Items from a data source
-.-.-

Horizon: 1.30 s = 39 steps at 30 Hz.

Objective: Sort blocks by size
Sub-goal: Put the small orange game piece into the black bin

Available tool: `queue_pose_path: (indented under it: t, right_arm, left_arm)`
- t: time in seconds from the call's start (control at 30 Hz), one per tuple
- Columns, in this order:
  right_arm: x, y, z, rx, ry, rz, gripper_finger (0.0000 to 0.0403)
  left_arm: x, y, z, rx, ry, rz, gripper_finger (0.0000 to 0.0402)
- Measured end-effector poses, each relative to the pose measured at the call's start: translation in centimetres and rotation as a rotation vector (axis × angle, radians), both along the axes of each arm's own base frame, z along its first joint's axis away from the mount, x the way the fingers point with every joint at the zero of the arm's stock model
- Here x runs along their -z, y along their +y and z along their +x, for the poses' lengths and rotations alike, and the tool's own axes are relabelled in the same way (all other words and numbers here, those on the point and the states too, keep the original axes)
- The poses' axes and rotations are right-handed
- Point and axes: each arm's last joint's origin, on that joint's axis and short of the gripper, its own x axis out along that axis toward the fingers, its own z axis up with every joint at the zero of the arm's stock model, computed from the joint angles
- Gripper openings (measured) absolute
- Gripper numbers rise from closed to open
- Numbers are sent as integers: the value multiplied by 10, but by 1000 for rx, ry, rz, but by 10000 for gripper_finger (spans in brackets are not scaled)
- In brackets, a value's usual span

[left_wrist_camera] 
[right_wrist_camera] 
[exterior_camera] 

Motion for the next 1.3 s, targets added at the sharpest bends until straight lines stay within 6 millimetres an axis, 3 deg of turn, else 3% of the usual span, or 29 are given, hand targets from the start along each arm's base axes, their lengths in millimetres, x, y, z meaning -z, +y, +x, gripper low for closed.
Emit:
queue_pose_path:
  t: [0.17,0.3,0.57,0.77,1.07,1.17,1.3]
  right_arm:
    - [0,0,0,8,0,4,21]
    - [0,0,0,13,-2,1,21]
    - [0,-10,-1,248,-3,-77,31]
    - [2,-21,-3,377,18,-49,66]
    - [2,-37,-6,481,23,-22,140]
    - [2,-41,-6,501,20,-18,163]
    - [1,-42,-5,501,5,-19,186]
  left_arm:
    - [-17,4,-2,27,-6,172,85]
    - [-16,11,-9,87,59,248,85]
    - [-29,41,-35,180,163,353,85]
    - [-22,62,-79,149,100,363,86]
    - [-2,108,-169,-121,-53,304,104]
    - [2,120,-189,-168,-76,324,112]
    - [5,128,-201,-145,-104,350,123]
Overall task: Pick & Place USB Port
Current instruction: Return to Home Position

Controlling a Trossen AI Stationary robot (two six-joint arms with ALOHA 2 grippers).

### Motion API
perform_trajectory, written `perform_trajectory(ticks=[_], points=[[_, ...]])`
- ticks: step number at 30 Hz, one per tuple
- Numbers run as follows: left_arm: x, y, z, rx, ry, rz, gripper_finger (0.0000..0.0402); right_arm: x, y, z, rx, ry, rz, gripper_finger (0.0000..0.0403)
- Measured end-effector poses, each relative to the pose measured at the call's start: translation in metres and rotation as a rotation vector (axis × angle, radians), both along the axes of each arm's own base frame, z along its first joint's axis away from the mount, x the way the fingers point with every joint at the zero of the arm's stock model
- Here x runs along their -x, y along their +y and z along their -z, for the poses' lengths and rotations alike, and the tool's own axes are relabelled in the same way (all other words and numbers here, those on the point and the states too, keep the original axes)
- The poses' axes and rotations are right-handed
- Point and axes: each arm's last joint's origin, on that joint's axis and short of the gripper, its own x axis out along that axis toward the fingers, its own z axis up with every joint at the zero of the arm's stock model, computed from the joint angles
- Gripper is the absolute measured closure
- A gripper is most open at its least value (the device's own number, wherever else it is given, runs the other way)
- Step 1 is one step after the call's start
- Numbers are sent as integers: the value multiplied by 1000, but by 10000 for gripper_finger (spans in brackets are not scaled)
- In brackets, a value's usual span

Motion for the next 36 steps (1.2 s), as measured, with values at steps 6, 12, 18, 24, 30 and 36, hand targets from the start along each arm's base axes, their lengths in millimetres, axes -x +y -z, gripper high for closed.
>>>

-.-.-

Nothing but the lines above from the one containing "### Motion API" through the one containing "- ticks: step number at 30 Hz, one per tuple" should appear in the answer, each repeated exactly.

### Motion API
perform_trajectory, written `perform_trajectory(ticks=[_], points=[[_, ...]])`
- ticks: step number at 30 Hz, one per tuple

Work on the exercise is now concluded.